Other books are meant to be read slowly, like a good meal or
fine wine is meant to be consumed. I
love to use the word, savor. It takes
time to savor a meal, a glass of wine or a good book. I think this is what the Benedictine monastic
tradition means by the term, lectio
divina---divine reading. All
Benedictine monks practice this every day.
They take the Bible or some significant piece of spiritual literature
and read a small part of it slowly. Then
they meditate on a particular work or phrase.
They want to savor spiritually the meaning in what they read.
I am reading a book now that needs to be read in the same
fashion. Barbara Brown Taylor penned her
recent book and gave it the intriguing title, An Altar in the World.
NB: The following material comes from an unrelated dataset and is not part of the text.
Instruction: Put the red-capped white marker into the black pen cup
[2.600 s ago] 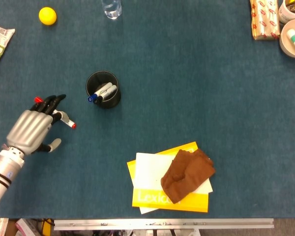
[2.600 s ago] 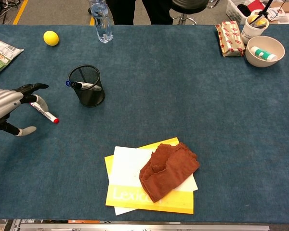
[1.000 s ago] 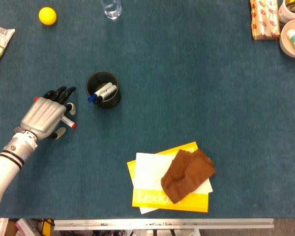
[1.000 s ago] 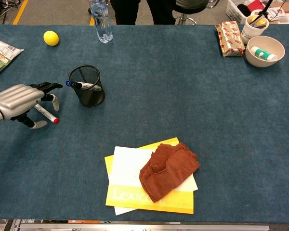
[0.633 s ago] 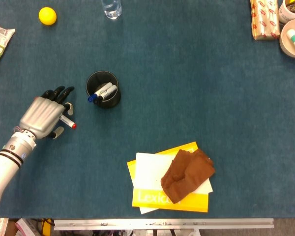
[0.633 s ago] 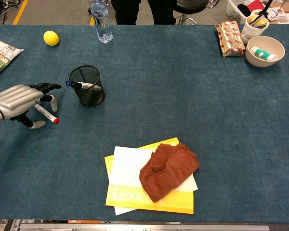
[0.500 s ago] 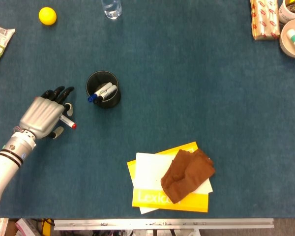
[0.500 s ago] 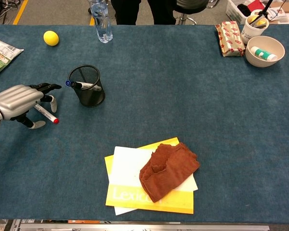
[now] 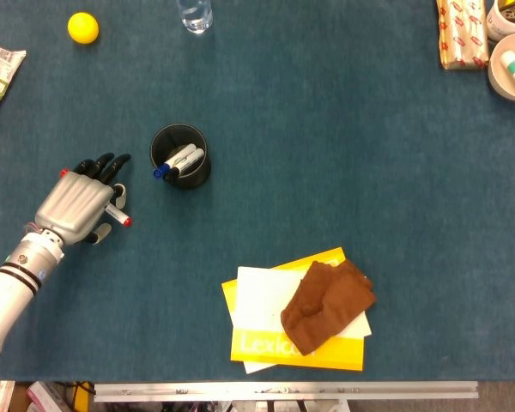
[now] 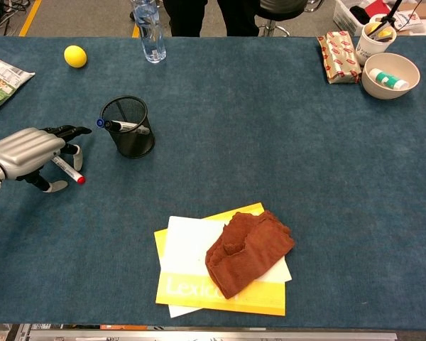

Basically, Taylor’s appeal is for all of us to find those places of the
sacred in the world around us. She does
not deny that we can go to the church, mosque or synagogue and probably have
the means to experience the Spirit. But
surely, the Spirit is not limited to such places. The Spirit is ubiquitous---that is,
everywhere. I agree.
I have been reading her chapter entitled, “The Practice of
Wearing Skin.” I like writers who can
come up with ideas like this and articulate it so compellingly. Of course, we all “wear skin.” No living human being makes it except by our
bodily existence. We haul our flesh
around like a coat we never remove.
However, Taylor is worried that too often our churches and our churches’
religion ignores or tries to remove all implications of our embodiment---our
being in the flesh at all times. Too
often religion spiritualizes the entire process.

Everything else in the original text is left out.